What this task involves:
From the entries below, output the line with "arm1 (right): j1" and each following line up to and including the line with "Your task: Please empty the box", exactly as written.

Entries shown:
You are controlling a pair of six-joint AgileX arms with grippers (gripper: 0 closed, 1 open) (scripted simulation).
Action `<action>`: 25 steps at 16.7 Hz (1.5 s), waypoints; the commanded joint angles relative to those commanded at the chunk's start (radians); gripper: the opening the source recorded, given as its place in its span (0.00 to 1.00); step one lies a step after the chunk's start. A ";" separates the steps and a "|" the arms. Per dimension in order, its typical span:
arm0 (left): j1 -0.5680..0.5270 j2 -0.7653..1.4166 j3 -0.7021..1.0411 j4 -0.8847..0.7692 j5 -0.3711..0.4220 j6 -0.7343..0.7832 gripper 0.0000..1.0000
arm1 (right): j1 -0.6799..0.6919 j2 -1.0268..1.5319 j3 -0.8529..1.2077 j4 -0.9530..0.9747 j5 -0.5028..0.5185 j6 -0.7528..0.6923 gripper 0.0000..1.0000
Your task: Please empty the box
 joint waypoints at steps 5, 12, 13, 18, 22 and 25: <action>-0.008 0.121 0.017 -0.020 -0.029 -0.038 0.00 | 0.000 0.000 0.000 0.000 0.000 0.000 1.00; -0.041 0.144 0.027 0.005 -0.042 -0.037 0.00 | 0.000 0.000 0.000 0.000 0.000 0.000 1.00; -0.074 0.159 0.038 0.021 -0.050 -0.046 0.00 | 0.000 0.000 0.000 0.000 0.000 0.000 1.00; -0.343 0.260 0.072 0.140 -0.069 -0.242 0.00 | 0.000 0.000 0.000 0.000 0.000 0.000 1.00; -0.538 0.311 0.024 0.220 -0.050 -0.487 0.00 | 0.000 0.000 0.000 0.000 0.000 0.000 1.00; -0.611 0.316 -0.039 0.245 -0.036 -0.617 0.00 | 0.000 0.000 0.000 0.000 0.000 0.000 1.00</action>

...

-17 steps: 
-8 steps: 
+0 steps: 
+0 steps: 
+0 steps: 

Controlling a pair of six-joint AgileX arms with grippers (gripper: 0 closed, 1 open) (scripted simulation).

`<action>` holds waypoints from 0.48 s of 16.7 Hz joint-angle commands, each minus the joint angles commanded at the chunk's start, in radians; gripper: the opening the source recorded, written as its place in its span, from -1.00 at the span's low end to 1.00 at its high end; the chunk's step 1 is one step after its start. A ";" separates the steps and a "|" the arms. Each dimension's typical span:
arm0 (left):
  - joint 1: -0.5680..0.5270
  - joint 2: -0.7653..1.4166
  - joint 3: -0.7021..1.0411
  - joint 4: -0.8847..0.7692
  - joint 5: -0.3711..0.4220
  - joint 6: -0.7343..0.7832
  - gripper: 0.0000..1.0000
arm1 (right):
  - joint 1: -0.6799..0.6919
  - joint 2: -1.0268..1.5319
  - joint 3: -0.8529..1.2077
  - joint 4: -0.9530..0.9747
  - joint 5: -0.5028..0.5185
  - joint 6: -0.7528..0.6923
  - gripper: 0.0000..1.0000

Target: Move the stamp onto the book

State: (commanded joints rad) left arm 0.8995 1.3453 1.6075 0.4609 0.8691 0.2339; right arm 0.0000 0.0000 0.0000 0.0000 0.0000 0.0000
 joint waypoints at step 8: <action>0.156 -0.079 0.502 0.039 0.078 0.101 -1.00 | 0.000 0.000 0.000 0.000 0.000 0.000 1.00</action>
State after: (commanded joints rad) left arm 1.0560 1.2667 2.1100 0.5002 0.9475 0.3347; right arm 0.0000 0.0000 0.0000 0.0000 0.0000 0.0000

Solution to the exercise:
arm1 (right): j1 -0.6799..0.6919 j2 -1.0268..1.5319 j3 -0.8529..1.2077 j4 -0.9530..0.9747 j5 -0.5028..0.5185 j6 -0.7528..0.6923 gripper 0.0000..1.0000
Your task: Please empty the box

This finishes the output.